A partir de aquel día, el escritor utiliza muy a menudo el ordenador, la mesa camilla con la máquina de escribir es arrinconada en el cuarto de los trastos. Pero un día el escritor recuerda algo y va a buscarla. Lee el papel escrito del carro, el último tesoro que conserva la máquina de escribir. Se sienta delante de la máquina y teclea en ella. La máquina de escribir entra en éxtasis. De su cinta ya no salen las palabras del escritor. Salen las palabras que ha guardado en su corazón durante tanto tiempo:
"Te quiero, escritor. Amo tus historias. Te amo a ti. Quisiera servirte siempre. Te prometo que si escribes conmigo tus manos jamás se equivocarán, que podrás mandar tus historias tan lejos como quieras con solo pulsar una tecla..."
El escritor lee lo que ha escrito la máquina de escribir, perplejo. Él también ama aquella máquina de escribir con la que escribió sus primeros cuentos, el único recuerdo de los años duros, cuando era un muerto de hambre sobreviviendo en un cuartucho de mala muerte...
No va a devolver el ordenador. Pero retorna la máquina de escribir a su estudio y, de vez en cuando, escribe en ella. Alguien le ha dicho que los cuentos de la máquina de escribir son sus mejores cuentos. Él sabe porqué: no son solo suyos, son también de ella, su mejor colaboradora, la máquina de escribir. Y los escribe como ella le prometió, de un tirón, sin correcciones.
Su esposa lo mira, condescendiente, cuando se sienta en la mesa camilla:
- ¿Otra vez con esa vieja máquina? Te vas a dejar las manos y la vista y todo...

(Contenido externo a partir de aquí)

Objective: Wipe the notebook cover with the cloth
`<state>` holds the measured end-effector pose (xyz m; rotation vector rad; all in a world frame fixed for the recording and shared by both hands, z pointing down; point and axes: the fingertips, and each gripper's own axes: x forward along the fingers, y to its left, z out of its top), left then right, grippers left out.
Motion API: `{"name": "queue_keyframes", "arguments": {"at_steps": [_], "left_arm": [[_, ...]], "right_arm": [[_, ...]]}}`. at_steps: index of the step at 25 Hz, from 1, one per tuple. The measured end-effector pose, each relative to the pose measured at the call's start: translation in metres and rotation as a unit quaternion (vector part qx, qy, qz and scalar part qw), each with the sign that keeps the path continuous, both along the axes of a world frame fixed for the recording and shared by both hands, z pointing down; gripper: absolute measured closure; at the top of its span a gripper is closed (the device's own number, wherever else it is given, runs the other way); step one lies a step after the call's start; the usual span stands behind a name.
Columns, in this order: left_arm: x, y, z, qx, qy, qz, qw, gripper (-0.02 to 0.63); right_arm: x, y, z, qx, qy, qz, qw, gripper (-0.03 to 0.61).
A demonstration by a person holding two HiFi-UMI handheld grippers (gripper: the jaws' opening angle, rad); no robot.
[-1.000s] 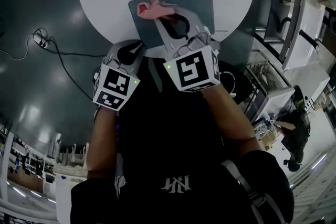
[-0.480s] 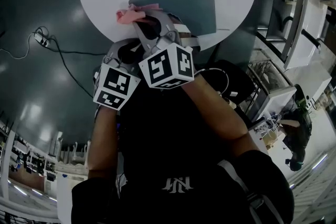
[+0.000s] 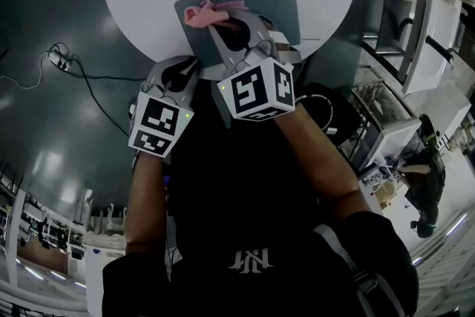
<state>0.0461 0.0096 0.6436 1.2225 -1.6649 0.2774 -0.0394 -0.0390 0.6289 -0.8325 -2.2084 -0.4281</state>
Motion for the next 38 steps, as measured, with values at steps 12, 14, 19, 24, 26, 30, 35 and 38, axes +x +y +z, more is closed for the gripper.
{"name": "queue_keyframes", "arguments": {"at_steps": [12,14,19,24,26,30,35,38], "left_arm": [[0.0,0.001,-0.002,-0.004,0.001,0.003,1.0,0.581],[0.001,0.0,-0.001,-0.003,0.002,0.002,1.0,0.581],[0.003,0.0,-0.001,0.0,0.001,0.0,1.0,0.581],[0.005,0.0,-0.002,0.001,0.001,-0.001,1.0,0.581],[0.006,-0.002,-0.002,0.001,0.001,-0.003,1.0,0.581],[0.004,-0.002,-0.001,0.004,0.0,-0.006,1.0,0.58],[0.001,-0.001,-0.002,0.006,-0.001,-0.007,1.0,0.58],[0.001,0.001,-0.002,0.005,0.0,-0.006,1.0,0.581]], "right_arm": [[0.002,-0.107,0.0,0.057,-0.003,0.069,0.996,0.549],[0.004,-0.121,0.001,0.064,0.0,0.083,0.994,0.549],[0.007,-0.143,0.001,0.073,0.006,0.108,0.991,0.549],[0.009,-0.157,0.001,0.093,0.014,0.124,0.988,0.55],[0.011,-0.169,0.001,0.104,0.02,0.139,0.985,0.55],[0.0,-0.157,-0.021,0.066,-0.009,0.142,0.988,0.549],[0.002,-0.071,-0.043,-0.001,-0.006,0.06,0.998,0.549],[0.011,-0.011,-0.038,-0.042,0.012,0.024,0.999,0.549]]}}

Él se encoge de hombros. Era la máquina de escribir de su padre, un hombre de negocios. No merece ser olvidada. La máquina de escribir sonríe, mira por la ventana abierta, y respira, respira hondo, aliviada de que todavía no haya llegado su hora.
3 comentarios:
es realmente refrescante e inspirador, me gusta mucho tu estilo. Sigue escribiendo, espero poder ponerme al día leyendo tus entradas. ¡Suerte!
Al ordenador le queda algo de su pasado de maquina de escribir... El fin de linea es el CR 'carriage return' o Retorno de Carro, aunque no suena el alegre sonido de la campanilla como en ella.
En realidad odio las máquinas de escribir, porque nunca aprendí mecanografía y para mí era una tortura enfrentarme a ese artefacto gigantesco que tenía mi padre en el que tenía que andar buscando torpemente las letras y se me enganchaban los dedos entre las teclas, y para colmo, si me equivocaba, la hoja a la papelera y vuelta a empezar... Pero el cuento para mí simpboliza la nostalgia por esos obejtos antiguos que amamos y conservamos, aunque sean viejitos y menos prácticos que los modernos.